**Task prompt**
Retype, word for word, every line from the one holding "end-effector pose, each" through the one holding "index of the" in the entries below, both included, and only those lines.

[Stored entries]

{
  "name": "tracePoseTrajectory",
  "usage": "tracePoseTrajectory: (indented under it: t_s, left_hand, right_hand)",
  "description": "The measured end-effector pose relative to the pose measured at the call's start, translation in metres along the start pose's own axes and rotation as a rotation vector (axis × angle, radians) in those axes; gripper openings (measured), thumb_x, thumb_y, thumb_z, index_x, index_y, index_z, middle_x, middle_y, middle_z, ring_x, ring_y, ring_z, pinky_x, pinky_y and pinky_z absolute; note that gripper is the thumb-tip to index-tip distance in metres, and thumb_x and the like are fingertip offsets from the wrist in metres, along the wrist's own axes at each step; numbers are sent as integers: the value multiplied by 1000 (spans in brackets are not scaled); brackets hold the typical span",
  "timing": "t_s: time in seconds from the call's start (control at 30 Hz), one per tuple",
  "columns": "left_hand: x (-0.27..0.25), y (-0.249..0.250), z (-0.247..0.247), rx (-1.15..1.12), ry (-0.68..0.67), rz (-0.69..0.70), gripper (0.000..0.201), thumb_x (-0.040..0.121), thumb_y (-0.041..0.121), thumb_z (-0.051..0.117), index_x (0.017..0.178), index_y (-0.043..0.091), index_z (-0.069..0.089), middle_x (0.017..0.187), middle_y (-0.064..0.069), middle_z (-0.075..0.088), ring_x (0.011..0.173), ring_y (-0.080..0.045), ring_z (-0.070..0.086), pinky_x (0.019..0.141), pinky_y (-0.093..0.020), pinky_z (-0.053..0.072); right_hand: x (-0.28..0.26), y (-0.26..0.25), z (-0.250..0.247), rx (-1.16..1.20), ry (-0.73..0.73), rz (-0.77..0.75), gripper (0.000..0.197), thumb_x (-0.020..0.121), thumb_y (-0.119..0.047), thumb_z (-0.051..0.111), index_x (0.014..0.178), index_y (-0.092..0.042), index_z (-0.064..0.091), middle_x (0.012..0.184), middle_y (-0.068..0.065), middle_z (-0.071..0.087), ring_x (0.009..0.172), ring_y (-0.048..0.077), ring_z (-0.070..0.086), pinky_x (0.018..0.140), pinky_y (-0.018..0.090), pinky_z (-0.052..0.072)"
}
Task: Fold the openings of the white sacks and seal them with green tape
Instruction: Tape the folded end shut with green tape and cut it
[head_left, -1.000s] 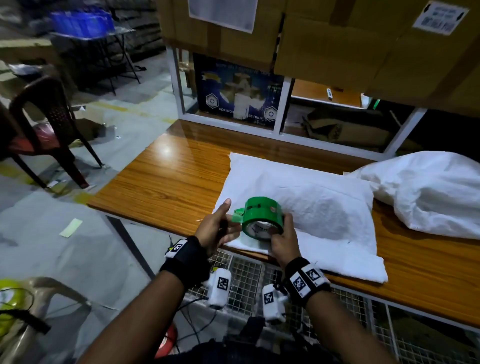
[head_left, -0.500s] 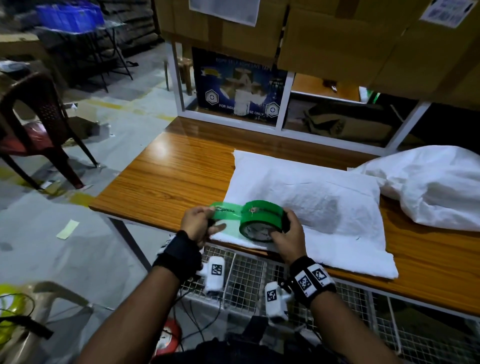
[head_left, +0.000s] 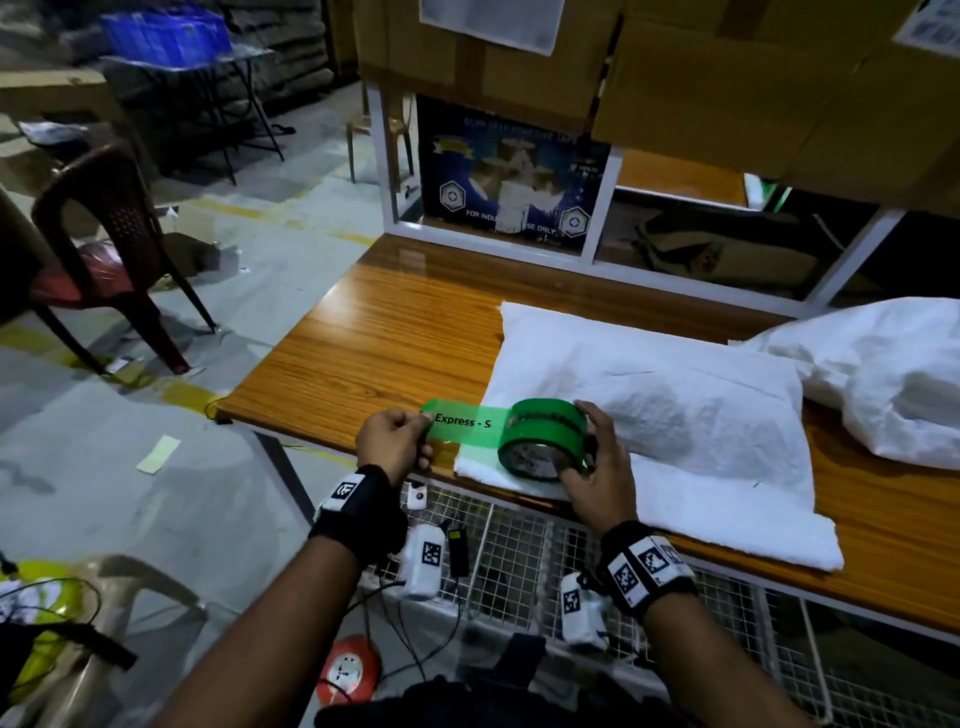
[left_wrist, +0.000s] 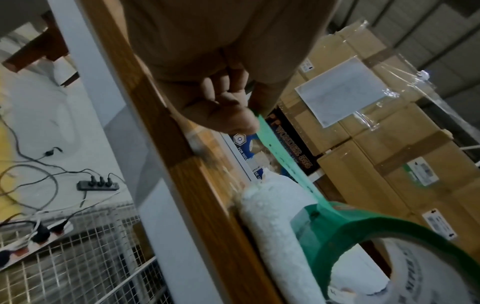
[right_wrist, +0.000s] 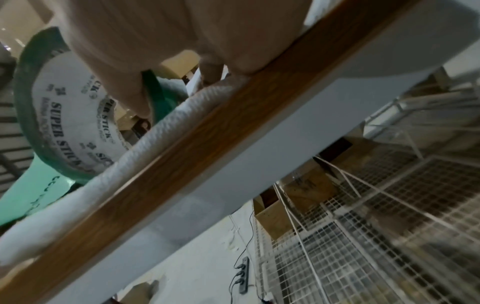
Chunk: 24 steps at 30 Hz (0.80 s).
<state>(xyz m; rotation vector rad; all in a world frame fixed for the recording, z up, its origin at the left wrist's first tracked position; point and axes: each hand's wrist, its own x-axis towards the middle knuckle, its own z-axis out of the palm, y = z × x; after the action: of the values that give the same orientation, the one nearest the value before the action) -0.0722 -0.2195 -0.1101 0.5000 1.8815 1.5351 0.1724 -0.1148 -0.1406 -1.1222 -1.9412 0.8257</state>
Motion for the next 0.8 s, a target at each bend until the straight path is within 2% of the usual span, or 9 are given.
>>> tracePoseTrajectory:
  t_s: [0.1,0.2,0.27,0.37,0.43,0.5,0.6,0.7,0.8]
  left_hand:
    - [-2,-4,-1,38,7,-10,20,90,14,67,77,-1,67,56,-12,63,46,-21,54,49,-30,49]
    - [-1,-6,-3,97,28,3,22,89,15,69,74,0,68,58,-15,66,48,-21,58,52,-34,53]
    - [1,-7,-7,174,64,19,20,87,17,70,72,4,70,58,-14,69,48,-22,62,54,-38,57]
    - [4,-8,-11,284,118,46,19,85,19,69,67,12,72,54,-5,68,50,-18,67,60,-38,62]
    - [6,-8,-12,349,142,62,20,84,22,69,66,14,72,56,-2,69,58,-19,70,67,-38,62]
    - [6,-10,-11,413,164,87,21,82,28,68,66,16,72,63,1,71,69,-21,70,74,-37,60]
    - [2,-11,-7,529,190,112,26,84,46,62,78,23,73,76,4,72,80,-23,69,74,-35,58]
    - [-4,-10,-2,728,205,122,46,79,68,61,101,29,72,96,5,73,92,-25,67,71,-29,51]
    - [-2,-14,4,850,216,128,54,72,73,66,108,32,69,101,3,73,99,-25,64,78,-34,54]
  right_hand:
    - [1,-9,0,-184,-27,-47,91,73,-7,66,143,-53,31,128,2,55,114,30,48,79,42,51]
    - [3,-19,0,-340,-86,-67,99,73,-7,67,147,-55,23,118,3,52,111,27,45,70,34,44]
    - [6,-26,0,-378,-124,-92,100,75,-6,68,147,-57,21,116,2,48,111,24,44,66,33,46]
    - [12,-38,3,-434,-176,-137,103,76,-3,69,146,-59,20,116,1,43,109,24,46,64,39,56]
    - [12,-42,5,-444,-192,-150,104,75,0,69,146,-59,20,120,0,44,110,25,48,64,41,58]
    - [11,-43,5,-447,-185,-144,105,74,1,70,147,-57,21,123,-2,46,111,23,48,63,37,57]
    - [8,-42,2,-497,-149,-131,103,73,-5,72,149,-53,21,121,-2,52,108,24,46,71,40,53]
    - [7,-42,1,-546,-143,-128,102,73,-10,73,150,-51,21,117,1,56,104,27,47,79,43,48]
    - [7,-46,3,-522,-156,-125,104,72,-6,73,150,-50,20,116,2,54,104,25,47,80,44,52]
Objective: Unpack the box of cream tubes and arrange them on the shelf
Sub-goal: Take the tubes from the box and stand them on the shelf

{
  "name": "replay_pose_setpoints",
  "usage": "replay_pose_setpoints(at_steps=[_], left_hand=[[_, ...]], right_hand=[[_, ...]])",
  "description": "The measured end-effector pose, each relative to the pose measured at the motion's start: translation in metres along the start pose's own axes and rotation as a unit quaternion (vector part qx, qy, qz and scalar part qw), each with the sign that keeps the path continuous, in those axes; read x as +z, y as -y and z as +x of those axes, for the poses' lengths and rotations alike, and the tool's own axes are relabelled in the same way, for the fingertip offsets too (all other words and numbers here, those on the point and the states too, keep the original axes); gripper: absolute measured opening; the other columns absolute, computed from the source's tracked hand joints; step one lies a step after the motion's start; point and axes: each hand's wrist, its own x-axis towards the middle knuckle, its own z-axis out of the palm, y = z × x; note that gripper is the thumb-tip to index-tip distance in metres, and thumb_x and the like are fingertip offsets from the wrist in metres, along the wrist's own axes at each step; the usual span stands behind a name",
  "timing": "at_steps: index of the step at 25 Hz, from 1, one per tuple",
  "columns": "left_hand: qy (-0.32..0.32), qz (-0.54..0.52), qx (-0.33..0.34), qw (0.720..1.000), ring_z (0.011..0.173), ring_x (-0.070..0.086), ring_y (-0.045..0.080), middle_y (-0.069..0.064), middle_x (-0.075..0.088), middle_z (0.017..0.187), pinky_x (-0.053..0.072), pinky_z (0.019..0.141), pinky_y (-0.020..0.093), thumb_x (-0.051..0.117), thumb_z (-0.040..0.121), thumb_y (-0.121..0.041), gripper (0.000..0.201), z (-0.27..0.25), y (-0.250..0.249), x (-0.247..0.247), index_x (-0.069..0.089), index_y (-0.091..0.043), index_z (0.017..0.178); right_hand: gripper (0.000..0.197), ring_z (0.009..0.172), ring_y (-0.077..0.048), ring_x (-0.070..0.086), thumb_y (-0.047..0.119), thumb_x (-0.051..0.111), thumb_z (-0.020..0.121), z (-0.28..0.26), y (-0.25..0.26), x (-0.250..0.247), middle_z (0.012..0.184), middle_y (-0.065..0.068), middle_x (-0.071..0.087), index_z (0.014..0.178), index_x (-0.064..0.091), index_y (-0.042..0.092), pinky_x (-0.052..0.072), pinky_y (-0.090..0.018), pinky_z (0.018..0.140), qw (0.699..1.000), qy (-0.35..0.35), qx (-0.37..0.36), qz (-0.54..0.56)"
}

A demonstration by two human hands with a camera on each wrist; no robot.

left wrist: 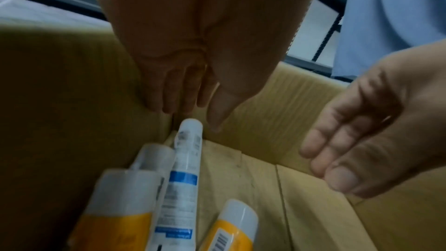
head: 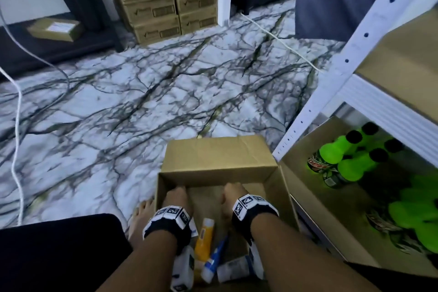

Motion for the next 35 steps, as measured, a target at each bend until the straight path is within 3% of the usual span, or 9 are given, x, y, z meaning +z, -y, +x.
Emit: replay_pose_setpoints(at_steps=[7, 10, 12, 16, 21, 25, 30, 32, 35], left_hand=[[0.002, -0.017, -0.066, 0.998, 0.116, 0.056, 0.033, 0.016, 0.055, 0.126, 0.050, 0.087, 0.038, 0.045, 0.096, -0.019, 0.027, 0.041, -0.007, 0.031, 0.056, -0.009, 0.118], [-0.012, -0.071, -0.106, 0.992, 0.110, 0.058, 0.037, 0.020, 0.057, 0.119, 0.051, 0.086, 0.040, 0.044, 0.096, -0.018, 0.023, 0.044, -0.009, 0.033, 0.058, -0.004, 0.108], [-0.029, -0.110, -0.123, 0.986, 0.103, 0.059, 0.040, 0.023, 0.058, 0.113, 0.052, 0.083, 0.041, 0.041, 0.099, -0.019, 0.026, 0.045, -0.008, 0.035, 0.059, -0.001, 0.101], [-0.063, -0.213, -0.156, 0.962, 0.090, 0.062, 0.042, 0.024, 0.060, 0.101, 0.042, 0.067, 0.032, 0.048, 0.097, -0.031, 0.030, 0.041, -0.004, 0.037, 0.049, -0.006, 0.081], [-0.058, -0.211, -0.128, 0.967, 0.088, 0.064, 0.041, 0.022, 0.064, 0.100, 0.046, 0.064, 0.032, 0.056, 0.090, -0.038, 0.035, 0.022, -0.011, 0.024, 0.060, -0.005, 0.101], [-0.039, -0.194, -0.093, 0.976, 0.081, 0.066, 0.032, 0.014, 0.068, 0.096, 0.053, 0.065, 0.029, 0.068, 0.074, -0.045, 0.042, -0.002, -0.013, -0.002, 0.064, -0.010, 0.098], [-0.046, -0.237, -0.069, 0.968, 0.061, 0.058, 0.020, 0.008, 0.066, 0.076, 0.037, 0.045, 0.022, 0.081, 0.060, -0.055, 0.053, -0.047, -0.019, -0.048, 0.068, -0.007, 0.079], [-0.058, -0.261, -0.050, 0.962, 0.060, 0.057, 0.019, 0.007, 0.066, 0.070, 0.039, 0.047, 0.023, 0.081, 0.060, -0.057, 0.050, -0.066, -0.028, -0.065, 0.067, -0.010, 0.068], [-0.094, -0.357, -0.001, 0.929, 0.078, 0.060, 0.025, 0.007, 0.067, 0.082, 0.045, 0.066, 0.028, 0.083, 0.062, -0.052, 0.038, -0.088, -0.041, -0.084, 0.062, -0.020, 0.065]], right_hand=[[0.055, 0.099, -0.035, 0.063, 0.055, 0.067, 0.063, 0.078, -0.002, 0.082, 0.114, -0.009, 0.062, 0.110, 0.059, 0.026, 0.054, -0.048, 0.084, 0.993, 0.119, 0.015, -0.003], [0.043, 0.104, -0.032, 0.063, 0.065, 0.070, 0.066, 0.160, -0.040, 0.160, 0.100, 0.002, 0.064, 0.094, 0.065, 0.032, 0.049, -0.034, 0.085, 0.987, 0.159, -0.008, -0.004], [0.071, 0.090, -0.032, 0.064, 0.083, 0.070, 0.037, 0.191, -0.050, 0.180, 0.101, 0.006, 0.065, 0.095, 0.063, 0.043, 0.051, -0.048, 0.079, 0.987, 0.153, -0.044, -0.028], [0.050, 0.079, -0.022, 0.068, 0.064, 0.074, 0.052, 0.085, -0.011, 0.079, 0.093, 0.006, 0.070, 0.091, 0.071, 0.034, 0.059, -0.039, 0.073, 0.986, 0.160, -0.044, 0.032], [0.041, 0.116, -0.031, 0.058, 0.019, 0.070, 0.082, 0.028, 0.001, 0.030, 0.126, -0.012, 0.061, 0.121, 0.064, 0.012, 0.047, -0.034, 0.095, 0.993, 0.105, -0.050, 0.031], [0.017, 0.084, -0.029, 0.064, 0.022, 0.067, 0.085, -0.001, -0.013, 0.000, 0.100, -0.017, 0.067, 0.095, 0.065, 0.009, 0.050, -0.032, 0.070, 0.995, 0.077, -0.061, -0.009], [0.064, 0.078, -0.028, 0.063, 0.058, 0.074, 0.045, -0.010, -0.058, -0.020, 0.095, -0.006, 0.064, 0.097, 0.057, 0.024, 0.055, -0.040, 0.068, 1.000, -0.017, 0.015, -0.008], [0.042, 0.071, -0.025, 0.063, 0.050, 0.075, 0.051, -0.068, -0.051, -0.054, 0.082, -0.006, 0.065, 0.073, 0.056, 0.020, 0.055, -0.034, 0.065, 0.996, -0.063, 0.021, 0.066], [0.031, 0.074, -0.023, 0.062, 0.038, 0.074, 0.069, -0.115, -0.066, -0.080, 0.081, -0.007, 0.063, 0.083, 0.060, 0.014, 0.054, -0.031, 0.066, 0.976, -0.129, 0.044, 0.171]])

**Solution to this problem**
  "description": "The measured end-effector pose, each relative to the pose measured at the motion's start: translation in metres along the start pose's own axes and rotation as a unit quaternion (vector part qx, qy, qz and scalar part qw), each with the sign that keeps the path continuous, in those axes; read x as +z, y as -y and z as +x of those axes, for the poses' lengths and rotations alike, and the tool's own axes are relabelled in the same way, for the fingertip offsets too (all other words and numbers here, those on the point and the states too, keep the original axes); gripper: absolute measured opening; the other columns absolute, computed from the source's tracked hand joints; step one lies a step after the motion's start; point and axes: each hand's wrist, its own x-axis towards the middle knuckle, its own z-axis out of the palm, y = z × x; note that gripper is the thumb-tip to index-tip distance in metres, and thumb_x and the like are fingertip offsets from the wrist in metres, along the wrist's own axes at each step; the usual span stands behind a name",
  "timing": "at_steps: index of the step at 25 Hz, from 1, one per tuple",

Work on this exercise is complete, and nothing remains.